Heyward llevó consigo una antorcha que iluminaba débilmente el estrecho recinto donde debían pasar la noche. Tras colocarla en un sitio conveniente, se reunió con las dos hermanas, que por primera vez desde que habían abandonado la seguridad del fuerte Edward se encontraban a solas con él.

—Quédate con nosotras, Duncan —le dijo Alicia—. No podremos dormir en un lugar como este, con ese grito horrible resonando todavía en nuestros oídos.

—Primero examinaremos la seguridad de nuestra nueva fortaleza —le respondió él—, y luego hablaremos de descanso.

Fue hacia el extremo más apartado de la caverna, hacia una salida que, como las otras, estaba oculta por una manta, y levantándola, aspiró el aire de la noche, que la proximidad de la catarata hacía más fresco y vigorizante. Uno de los brazos del río corría por un tajo estrecho y profundo, excavado por la corriente en la blanda roca, exactamente a sus pies, donde formaba una suerte de parapeto inaccesible. Unos metros por encima de ellos, las aguas caían, retumbaban y lo arrastraban todo de la manera más violenta y desordenada.

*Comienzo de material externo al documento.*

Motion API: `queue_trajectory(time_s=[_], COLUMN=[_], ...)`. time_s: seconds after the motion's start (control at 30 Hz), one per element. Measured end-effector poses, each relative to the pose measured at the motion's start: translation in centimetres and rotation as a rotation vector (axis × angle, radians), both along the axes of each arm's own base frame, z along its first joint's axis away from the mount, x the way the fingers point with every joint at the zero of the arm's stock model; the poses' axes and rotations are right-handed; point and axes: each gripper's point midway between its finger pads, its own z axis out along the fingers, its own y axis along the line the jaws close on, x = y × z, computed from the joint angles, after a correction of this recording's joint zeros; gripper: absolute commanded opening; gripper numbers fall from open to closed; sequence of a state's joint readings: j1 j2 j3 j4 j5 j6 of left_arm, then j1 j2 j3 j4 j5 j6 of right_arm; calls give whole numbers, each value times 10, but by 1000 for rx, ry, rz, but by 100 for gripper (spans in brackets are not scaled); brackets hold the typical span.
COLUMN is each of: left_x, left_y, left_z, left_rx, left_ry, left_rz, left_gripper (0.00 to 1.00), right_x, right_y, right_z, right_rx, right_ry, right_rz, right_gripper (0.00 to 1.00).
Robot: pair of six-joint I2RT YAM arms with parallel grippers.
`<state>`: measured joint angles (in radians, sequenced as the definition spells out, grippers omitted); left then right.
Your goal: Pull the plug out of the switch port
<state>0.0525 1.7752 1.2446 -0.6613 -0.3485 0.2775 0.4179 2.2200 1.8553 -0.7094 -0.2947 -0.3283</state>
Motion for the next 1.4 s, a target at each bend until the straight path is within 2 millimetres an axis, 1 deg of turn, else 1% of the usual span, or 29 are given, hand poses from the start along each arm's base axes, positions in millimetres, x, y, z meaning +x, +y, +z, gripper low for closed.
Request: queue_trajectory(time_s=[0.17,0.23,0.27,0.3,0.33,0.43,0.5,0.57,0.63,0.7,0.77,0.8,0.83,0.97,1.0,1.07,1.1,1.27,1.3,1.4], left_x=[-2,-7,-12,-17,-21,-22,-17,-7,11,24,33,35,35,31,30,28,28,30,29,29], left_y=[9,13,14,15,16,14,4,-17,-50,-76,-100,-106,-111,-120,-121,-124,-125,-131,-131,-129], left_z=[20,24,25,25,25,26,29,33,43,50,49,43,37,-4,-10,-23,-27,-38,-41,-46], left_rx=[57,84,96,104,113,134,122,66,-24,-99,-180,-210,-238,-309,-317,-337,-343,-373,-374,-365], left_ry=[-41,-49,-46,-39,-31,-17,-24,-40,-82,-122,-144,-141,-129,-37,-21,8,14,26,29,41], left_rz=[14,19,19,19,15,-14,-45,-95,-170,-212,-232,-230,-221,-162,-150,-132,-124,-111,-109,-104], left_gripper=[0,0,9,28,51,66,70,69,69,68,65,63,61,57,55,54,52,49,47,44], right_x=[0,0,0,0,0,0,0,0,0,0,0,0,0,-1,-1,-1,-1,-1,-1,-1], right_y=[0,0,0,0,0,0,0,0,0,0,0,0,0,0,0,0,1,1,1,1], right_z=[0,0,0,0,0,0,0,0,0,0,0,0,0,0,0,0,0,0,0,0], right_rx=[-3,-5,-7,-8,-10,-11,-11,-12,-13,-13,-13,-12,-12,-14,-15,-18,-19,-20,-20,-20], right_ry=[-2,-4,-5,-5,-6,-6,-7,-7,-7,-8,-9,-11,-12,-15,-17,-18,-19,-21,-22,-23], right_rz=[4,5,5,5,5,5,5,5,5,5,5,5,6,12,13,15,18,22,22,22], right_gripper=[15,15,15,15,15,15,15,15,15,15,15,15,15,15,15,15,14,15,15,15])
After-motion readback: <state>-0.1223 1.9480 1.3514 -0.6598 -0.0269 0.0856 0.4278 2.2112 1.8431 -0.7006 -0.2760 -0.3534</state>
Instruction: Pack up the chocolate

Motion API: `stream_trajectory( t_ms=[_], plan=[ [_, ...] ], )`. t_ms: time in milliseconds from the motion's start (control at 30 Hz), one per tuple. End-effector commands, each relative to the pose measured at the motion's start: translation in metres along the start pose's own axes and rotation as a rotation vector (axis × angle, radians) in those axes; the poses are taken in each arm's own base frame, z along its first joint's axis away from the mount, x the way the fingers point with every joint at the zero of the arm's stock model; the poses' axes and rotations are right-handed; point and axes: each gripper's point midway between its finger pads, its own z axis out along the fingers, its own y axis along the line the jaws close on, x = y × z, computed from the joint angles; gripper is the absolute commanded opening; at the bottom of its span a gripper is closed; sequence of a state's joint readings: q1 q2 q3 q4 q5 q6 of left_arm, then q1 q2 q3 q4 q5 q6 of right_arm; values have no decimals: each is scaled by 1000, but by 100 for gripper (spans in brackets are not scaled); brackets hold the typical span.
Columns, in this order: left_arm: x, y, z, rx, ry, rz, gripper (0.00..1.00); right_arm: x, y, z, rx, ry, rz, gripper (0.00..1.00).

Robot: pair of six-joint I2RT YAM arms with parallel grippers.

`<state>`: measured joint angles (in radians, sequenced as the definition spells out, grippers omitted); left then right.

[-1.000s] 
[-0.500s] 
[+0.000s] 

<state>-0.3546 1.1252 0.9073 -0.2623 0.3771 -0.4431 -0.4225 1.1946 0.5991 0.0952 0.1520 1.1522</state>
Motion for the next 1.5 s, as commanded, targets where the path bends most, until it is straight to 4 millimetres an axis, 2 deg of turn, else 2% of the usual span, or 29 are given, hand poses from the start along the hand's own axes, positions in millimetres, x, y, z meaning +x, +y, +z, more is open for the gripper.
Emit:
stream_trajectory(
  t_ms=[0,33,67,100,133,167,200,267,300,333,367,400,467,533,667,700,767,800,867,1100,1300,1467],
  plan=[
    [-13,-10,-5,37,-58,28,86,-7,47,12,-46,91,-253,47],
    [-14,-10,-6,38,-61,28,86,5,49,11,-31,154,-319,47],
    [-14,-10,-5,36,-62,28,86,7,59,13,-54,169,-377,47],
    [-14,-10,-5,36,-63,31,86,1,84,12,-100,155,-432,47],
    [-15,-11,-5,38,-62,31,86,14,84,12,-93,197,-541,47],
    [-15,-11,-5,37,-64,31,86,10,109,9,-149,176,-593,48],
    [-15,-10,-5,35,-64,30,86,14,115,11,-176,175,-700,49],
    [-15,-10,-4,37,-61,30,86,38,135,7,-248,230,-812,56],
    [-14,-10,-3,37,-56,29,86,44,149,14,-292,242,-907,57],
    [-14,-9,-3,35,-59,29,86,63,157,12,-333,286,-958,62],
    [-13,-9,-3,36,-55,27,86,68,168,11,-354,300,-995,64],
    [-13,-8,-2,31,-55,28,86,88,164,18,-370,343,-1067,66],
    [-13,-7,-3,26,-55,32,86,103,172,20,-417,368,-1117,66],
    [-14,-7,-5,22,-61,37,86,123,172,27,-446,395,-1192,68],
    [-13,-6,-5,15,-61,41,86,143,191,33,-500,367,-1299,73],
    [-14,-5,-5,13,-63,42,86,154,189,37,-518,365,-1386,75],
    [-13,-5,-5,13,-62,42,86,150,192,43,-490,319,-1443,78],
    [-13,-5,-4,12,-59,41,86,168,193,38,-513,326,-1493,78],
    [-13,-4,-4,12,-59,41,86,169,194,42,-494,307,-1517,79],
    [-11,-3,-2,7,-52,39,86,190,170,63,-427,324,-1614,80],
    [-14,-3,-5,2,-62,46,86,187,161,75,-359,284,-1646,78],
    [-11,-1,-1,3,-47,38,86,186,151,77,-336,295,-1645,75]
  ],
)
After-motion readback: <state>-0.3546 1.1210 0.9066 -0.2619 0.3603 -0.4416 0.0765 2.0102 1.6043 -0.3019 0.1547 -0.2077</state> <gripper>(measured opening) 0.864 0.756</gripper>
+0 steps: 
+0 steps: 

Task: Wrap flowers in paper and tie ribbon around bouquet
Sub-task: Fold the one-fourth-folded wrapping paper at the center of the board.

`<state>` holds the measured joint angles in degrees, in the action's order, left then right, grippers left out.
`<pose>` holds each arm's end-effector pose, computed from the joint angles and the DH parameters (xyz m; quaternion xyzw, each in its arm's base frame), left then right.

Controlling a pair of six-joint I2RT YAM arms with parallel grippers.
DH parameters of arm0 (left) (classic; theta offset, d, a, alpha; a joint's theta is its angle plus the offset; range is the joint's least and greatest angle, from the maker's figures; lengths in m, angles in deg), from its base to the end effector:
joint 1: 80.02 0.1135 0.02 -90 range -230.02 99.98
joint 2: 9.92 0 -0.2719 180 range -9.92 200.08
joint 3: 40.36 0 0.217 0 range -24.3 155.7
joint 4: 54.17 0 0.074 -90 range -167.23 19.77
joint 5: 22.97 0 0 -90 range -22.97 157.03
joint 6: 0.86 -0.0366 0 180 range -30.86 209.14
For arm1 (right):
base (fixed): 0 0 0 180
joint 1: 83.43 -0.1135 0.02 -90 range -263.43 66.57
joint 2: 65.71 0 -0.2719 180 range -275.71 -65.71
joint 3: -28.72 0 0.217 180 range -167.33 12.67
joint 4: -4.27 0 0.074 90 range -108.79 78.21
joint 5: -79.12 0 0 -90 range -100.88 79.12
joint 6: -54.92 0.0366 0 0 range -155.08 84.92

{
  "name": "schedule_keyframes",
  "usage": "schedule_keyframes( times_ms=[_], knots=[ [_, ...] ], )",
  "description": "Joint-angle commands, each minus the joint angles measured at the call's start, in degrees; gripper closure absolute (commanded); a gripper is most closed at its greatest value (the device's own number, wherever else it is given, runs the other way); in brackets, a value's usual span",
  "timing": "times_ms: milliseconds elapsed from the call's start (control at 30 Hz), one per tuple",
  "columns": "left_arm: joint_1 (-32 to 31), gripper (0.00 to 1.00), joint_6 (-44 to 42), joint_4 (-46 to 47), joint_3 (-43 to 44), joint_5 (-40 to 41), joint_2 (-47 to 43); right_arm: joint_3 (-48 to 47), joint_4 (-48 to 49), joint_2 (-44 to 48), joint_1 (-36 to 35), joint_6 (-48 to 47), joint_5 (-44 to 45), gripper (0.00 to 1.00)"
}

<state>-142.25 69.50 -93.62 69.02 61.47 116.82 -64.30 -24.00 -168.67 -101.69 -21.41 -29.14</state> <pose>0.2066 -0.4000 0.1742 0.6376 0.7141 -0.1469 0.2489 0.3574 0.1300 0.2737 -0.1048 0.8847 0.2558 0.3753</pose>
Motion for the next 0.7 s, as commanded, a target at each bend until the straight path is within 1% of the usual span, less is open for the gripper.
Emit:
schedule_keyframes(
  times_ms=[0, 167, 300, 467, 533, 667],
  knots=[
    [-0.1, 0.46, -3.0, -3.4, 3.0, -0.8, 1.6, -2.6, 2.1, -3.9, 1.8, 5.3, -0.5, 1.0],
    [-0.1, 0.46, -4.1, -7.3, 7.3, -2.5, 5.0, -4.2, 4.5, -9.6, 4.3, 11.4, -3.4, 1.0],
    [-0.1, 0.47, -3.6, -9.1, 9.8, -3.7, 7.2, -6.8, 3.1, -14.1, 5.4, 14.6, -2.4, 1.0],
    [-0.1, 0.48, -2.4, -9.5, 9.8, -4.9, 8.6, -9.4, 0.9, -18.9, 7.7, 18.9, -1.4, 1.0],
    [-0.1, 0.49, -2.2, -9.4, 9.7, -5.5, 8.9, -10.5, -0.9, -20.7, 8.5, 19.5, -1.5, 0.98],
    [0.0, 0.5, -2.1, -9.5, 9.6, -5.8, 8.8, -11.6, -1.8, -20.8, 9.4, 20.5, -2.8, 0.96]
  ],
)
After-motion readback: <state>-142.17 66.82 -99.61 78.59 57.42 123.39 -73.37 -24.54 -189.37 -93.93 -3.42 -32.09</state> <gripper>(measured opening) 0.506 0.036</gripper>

—La Naturaleza ha levantado por este lado una barrera infranqueable —continuó, señalando la caída perpendicular de la negra corriente, antes de volver a dejar la manta en su posición— y, como sabéis, la otra entrada la defienden hombres valientes y de confianza. No veo razón alguna para desobedecer las indicaciones de nuestro huésped. Estoy seguro de que Cora coincide conmigo en que las dos necesitáis dormir.

—Cora puede reconocer la conveniencia de ese Consejo, pero le costará ponerlo en práctica —replicó la mayor de las dos hermanas, al tiempo que se situaba junto a Alicia, sobre un lecho de saxafrax—. Aunque no nos hubiese asustado ese horrible grito, hay otras razones para ahuyentar el sueño. Preguntaos vos mismo, Heyward, si podemos olvidar las inquietudes de nuestro padre, que en estos momentos estará preguntándose dónde pasamos la noche y en qué condiciones, y si habremos sobrevivido a tantos peligros.

—Vuestro padre es un soldado, y sabe que es posible encontrar refugio en los bosques.

—Pero también es un padre, y no puede dejar de sentir como tal.

—¡Qué bueno ha sido siempre, consintiendo mis caprichos! ¡Qué cariñoso y qué indulgente con mis deseos! —sollozó Alicia—. Hemos sido demasiado egoístas, querida hermana, obligándole a consentir una visita tan arriesgada.

—Quizá haya obrado mal al insistir tanto para lograr su permiso en un momento tan crítico, pero mi intención era demostrarle que, si bien otros le abandonaban, sus hijas continuaban siéndole fieles.

—Cuando supo de vuestra llegada al fuerte Edward —intervino Heyward con gentileza—, tuvo lugar en su pecho una dura lucha entre el miedo y el amor, pero este último, acrecentado quizá por la larga separación, venció rápidamente al primero: «El valor de mi noble Cora las guía, Duncan —me dijo— y no pienso oponerme. Quisiera Dios que todo aquel que ha de defender el honor de nuestro soberano tuviese la mitad de su firmeza».

—¿Y no habló de mí, Duncan? —inquirió también Alicia, un poco celosa—. Sé que no pudo olvidarse de su pequeña Elsie.

—Sería imposible —replicó el joven—. Os nombró con mil palabras cariñosas que no me atrevería a emplear, pero de cuya exactitud respondo. Recuerdo perfectamente que en una ocasión dijo…

Duncan dejó de hablar repentinamente. Mientras tenía sus ojos fijos en Alicia, que se había vuelto hacia él, embargada de filial emoción, para no perder ni una sola de sus palabras, el mismo grito horrible que había sonado antes volvió a oírse, haciéndole enmudecer. Siguió un largo e impenetrable silencio, durante el cual se miraron unos a otros, esperando atemorizados a que el sonido se repitiera. Al cabo la manta se alzó y en la entrada apareció el explorador, con un semblante en el que la firmeza empezaba a ceder terreno a un misterio a todas luces amenazador, contra el cual su experiencia y su conocimiento de los bosques parecían inútiles.